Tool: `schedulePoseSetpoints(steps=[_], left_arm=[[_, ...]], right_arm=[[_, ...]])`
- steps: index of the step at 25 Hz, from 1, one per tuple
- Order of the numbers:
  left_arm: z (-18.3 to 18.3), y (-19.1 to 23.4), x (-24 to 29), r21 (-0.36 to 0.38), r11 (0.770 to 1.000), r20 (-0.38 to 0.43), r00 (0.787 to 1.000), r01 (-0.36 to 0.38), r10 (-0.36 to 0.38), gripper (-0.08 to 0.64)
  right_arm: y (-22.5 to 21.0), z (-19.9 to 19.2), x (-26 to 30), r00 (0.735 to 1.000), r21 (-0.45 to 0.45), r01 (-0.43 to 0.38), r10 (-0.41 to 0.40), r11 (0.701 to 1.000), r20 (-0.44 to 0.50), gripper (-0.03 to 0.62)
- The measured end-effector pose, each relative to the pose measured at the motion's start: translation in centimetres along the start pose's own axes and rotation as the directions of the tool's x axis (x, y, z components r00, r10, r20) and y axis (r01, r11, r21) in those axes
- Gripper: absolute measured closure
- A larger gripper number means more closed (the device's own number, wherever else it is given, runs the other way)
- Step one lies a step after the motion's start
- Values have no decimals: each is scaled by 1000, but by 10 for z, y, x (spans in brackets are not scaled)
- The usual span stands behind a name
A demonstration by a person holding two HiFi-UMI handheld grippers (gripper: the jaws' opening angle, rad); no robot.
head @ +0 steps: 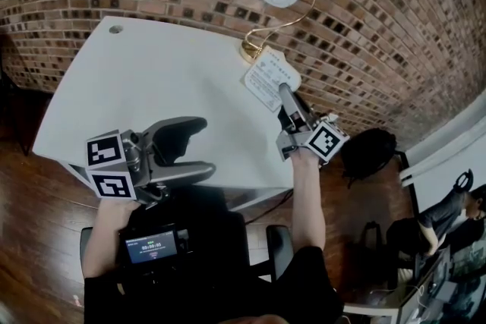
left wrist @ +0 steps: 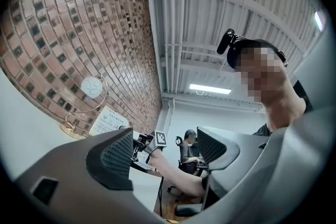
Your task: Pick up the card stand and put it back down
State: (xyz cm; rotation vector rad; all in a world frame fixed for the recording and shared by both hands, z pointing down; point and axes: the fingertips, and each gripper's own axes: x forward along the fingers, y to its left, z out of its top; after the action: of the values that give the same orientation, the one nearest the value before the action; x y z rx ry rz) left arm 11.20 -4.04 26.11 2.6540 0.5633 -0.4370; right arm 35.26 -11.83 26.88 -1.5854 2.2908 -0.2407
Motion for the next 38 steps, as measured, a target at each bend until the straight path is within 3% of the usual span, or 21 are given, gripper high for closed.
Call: schedulePoseSetpoints(steps=[4, 8, 15, 24, 38], left_arm=[[0, -1, -1, -10, 1000, 9, 1000, 6, -6, 187], [5, -3, -4, -13, 1000, 21, 1000, 9, -8, 187], [11, -7, -9, 3, 1000, 33, 999, 8, -8, 187], [15, -9, -20, 19, 1000, 43, 999, -14, 13, 187], [19, -7, -36, 41, 998, 55, 998, -45, 43, 187]], right_arm=[[24, 10, 9, 994, 42, -109, 108, 993, 28, 571], [55, 13, 20, 972, 89, -235, 231, 968, 53, 571], [102, 20, 39, 929, 60, -369, 366, 927, 56, 571], [136, 18, 62, 887, 76, -463, 461, 883, 38, 571], [162, 6, 78, 845, 100, -534, 534, 840, 26, 571]])
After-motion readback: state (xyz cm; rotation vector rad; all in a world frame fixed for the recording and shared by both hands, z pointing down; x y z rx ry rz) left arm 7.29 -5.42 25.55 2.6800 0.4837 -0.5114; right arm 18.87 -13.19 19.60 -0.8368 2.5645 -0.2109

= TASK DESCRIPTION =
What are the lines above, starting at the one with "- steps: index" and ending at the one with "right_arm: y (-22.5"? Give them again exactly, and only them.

= ANSWER BOX =
- steps: index of the step at 25 Hz, from 1, one per tuple
- Order of the numbers:
  left_arm: z (-18.3 to 18.3), y (-19.1 to 23.4), x (-24 to 29), r21 (-0.36 to 0.38), r11 (0.770 to 1.000), r20 (-0.38 to 0.43), r00 (0.787 to 1.000), r01 (-0.36 to 0.38), r10 (-0.36 to 0.38), gripper (-0.08 to 0.64)
  right_arm: y (-22.5 to 21.0), z (-19.9 to 19.2), x (-26 to 30), r00 (0.735 to 1.000), r21 (-0.45 to 0.45), r01 (-0.43 to 0.38), r10 (-0.41 to 0.40), r11 (0.701 to 1.000), r20 (-0.44 to 0.50), gripper (-0.03 to 0.62)

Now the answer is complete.